What you should do: Here is the task for the records below: repeat exactly the lines from the one with "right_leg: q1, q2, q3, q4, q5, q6" to the one with "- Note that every", both included, and nothing else.
########################################
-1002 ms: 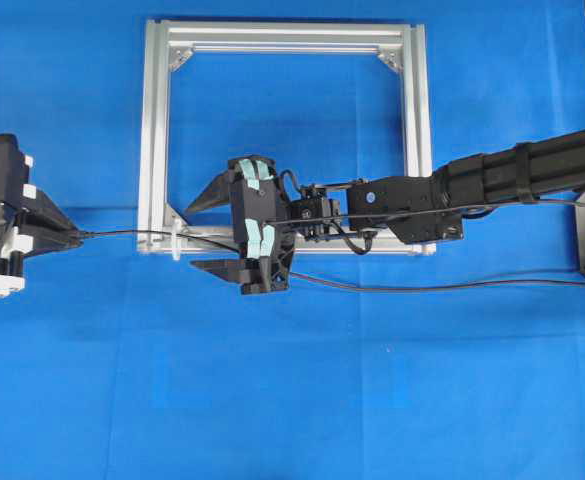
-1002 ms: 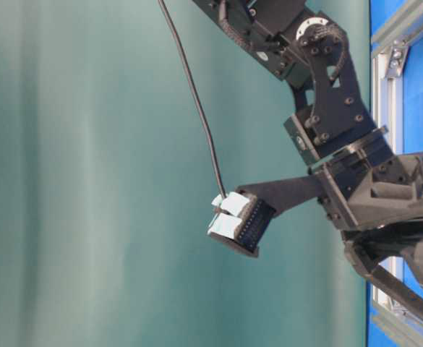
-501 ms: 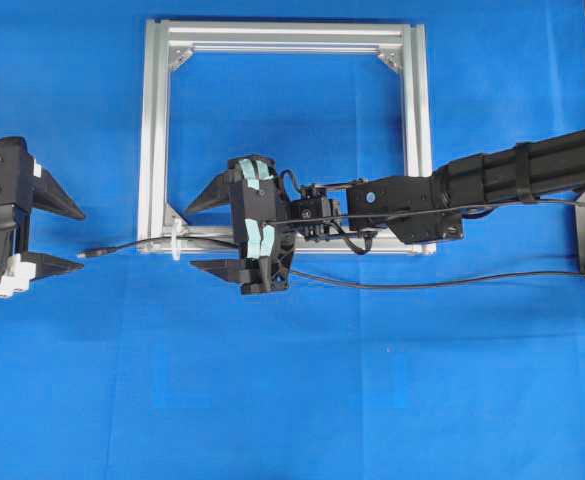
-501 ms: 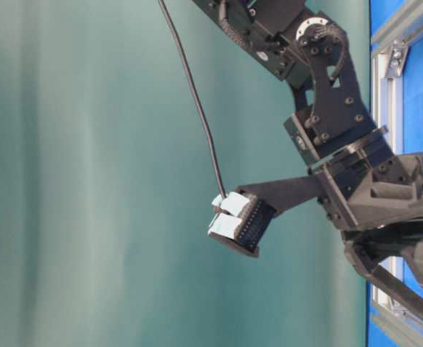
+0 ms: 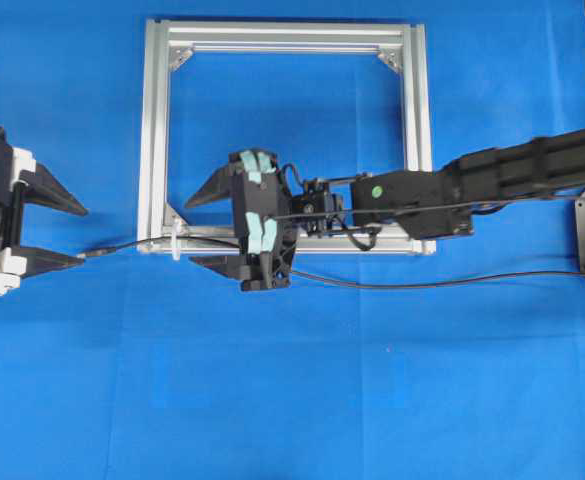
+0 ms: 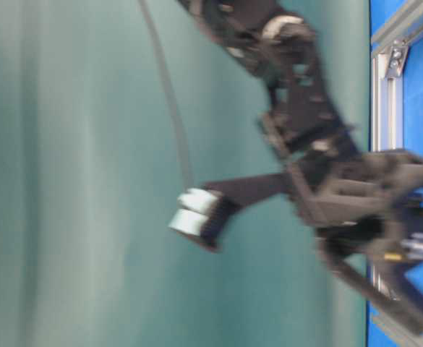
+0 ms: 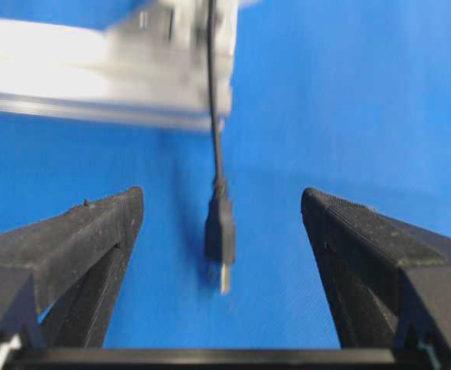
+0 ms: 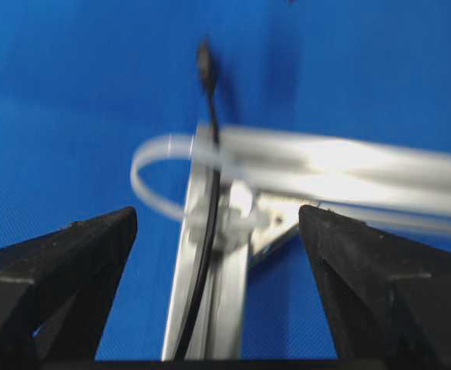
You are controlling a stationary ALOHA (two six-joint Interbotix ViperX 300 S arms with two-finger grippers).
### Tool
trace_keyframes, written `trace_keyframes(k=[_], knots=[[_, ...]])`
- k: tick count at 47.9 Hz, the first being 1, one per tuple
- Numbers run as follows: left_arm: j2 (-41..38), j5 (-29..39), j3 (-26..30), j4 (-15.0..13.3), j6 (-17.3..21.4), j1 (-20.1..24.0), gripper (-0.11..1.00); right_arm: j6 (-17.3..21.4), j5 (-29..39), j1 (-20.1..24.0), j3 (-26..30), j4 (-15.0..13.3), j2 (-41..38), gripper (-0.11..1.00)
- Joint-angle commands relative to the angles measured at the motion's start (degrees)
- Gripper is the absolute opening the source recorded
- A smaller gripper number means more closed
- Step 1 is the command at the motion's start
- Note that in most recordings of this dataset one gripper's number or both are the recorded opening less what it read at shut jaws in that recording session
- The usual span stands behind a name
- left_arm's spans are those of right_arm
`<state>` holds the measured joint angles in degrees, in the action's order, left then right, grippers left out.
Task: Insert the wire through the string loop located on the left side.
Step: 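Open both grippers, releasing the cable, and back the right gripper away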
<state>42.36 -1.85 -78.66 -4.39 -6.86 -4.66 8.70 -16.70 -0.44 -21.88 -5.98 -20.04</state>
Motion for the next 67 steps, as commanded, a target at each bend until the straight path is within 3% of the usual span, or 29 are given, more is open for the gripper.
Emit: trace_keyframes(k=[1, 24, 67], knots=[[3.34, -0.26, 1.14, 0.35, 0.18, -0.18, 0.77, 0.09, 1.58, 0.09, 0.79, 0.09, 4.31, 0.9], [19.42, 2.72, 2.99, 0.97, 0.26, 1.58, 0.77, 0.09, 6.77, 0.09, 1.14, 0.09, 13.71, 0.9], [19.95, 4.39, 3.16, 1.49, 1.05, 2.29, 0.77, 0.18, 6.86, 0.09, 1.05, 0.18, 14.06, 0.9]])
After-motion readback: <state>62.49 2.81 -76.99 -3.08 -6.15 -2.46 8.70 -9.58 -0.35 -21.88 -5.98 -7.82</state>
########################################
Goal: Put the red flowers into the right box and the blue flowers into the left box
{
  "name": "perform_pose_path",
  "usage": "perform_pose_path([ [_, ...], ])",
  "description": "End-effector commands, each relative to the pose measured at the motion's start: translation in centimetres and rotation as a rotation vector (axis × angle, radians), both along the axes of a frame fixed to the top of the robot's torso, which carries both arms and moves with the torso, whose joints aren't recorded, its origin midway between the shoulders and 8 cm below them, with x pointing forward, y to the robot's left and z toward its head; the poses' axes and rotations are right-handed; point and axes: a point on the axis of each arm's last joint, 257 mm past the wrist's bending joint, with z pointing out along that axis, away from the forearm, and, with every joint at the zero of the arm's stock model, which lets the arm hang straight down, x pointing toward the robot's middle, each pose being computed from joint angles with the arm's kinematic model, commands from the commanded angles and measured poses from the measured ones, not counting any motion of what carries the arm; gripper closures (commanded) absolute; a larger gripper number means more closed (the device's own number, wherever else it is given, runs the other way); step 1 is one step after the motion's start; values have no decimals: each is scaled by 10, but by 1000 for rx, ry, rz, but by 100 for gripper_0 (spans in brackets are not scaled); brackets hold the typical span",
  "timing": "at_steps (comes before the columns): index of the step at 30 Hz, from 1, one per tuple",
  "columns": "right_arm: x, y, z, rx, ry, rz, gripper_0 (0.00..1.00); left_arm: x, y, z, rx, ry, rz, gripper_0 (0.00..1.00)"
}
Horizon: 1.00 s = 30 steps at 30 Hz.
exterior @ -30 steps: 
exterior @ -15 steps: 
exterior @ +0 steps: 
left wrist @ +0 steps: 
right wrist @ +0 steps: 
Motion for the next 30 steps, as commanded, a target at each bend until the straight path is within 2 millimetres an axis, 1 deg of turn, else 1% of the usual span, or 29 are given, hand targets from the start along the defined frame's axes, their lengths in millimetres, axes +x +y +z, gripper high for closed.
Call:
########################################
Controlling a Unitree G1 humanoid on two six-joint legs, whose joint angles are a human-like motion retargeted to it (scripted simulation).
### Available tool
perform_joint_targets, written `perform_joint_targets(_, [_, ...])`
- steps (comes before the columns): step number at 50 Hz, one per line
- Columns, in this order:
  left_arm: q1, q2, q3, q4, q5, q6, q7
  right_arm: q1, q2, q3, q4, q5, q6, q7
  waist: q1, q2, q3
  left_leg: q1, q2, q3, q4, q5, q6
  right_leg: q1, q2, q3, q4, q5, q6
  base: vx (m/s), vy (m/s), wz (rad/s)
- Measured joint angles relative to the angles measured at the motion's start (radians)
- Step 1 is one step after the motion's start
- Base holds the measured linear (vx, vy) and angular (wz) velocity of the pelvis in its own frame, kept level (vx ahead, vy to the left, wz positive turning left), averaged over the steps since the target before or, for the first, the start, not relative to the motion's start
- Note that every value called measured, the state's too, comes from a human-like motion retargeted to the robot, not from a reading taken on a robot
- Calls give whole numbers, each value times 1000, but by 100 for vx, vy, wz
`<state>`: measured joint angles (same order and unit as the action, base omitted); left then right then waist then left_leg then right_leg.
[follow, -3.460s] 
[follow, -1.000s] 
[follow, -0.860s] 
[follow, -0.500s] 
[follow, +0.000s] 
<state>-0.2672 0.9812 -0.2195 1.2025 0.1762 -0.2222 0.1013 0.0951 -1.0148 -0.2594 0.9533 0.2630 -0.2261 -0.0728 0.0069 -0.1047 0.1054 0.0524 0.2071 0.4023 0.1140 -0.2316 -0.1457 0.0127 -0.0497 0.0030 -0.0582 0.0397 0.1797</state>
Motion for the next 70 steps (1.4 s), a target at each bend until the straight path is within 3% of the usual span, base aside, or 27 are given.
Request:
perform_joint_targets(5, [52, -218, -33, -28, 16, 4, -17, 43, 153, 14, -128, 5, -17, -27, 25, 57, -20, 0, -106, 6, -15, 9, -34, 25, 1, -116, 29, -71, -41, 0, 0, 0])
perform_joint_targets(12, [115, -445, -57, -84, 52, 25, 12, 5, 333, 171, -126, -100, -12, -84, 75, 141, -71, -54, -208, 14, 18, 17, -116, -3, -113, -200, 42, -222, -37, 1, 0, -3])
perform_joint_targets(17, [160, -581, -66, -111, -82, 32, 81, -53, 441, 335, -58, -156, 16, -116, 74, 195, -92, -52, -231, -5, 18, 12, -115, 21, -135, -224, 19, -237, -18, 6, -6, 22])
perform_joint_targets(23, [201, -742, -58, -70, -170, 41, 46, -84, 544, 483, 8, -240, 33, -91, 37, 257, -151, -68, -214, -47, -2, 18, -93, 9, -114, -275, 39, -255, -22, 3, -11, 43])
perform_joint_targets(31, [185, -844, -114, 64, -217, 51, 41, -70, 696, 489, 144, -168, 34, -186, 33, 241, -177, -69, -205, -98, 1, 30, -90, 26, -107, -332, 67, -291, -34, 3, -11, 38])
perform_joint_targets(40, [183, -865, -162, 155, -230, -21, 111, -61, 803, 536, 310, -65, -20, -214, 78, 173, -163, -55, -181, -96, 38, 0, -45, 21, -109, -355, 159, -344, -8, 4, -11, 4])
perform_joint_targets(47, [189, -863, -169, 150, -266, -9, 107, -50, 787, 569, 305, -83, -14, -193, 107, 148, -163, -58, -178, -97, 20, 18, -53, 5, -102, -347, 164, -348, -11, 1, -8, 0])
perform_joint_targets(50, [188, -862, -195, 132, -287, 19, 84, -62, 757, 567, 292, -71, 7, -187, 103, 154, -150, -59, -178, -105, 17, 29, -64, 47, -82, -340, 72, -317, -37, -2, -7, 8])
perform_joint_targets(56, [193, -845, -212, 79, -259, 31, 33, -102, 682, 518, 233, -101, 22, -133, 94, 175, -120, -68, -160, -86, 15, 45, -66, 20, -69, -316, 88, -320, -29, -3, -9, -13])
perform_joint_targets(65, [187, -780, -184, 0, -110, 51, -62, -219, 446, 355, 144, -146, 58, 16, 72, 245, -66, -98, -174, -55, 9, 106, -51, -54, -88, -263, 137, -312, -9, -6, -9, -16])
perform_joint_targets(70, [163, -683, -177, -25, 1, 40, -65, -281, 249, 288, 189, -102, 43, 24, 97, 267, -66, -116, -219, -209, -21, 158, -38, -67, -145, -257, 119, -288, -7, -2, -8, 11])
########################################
Answer section:
  right_leg: q1, q2, q3, q4, q5, q6
  base: vx (m/s), vy (m/s), wz (rad/s)
- Measured joint angles relative to the angles measured at the motion's start (radians)
- Step 1 is one step after the motion's start
- Base holds the measured linear (vx, vy) and angular (wz) velocity of the pelvis in its own frame, kept level (vx ahead, vy to the left, wz positive turning left), averaged over the steps since the target before or, for the first, the start, not relative to the motion's start
- Note that every value called measured, the state's too, comes from a human-like motion retargeted to the robot, not from a reading taken on a robot

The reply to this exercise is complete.